- Opening Delimiter -

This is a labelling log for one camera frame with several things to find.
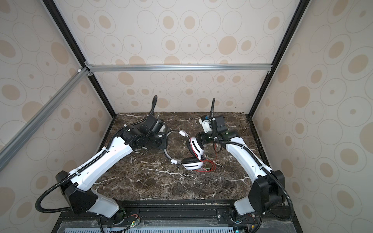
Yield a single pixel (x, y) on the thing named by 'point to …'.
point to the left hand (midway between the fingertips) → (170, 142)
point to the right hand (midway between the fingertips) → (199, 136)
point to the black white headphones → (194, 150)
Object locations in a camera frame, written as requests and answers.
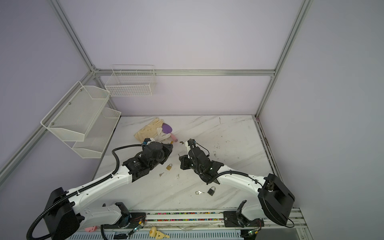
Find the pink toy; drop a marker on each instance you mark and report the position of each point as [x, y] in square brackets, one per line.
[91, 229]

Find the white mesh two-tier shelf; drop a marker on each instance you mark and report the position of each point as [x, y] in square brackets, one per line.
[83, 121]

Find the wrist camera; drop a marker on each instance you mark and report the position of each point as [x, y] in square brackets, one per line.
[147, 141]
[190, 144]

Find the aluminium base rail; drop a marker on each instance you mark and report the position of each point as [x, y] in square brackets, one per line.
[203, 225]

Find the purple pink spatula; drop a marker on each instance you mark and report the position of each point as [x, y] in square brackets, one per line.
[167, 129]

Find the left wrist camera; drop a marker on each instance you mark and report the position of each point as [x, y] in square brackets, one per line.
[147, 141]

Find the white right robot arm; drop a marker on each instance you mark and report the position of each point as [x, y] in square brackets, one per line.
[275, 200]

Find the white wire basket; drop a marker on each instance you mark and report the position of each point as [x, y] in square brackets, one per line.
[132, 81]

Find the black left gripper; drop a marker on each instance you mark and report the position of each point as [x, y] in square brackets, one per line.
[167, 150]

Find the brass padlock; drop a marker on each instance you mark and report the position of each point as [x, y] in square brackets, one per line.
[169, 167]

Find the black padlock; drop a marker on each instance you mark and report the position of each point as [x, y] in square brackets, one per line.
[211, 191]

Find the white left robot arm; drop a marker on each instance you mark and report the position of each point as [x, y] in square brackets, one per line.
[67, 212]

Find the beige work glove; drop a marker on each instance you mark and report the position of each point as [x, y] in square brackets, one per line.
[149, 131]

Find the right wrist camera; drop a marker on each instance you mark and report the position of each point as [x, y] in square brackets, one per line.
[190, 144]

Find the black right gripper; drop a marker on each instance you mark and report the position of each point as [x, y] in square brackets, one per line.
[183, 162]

- Closing Delimiter -

Reproduce the listing exactly, minus its pictures.

:: Solution for this problem ::
This is a labelling log for one camera frame with several things to find.
Yield a single pixel (x, y) on the thing named by 'point to …'.
point to the left hand (midway between the fingertips) → (170, 142)
point to the right hand (midway between the fingertips) → (199, 136)
point to the black white headphones → (194, 150)
Object locations in a camera frame, written as requests and answers.
Find the pink toy; drop a marker on each instance you mark and report the position of each point as [x, y] in square brackets, one per line.
[91, 229]

Find the white mesh two-tier shelf; drop a marker on each instance you mark and report the position of each point as [x, y] in square brackets, one per line.
[83, 121]

Find the wrist camera; drop a marker on each instance you mark and report the position of each point as [x, y] in square brackets, one per line.
[147, 141]
[190, 144]

Find the aluminium base rail; drop a marker on each instance you mark and report the position of each point as [x, y] in square brackets, one per line.
[203, 225]

Find the purple pink spatula; drop a marker on each instance you mark and report the position of each point as [x, y] in square brackets, one per line.
[167, 129]

Find the left wrist camera; drop a marker on each instance you mark and report the position of each point as [x, y] in square brackets, one per line.
[147, 141]

Find the white right robot arm; drop a marker on each instance you mark and report the position of each point as [x, y] in square brackets, one per line.
[275, 200]

Find the white wire basket; drop a marker on each instance you mark and report the position of each point as [x, y] in square brackets, one per line.
[132, 81]

Find the black left gripper; drop a marker on each instance you mark and report the position of each point as [x, y] in square brackets, one per line.
[167, 150]

Find the brass padlock; drop a marker on each instance you mark and report the position of each point as [x, y] in square brackets, one per line.
[169, 167]

Find the black padlock; drop a marker on each instance you mark and report the position of each point as [x, y] in square brackets, one per line.
[211, 191]

Find the white left robot arm; drop a marker on each instance you mark and report the position of each point as [x, y] in square brackets, one per line.
[67, 212]

Find the beige work glove; drop a marker on each instance you mark and report the position of each point as [x, y] in square brackets, one per line.
[149, 131]

Find the right wrist camera; drop a marker on each instance you mark and report the position of each point as [x, y] in square brackets, one per line.
[190, 144]

Find the black right gripper; drop a marker on each instance you mark and report the position of each point as [x, y] in square brackets, one per line.
[183, 162]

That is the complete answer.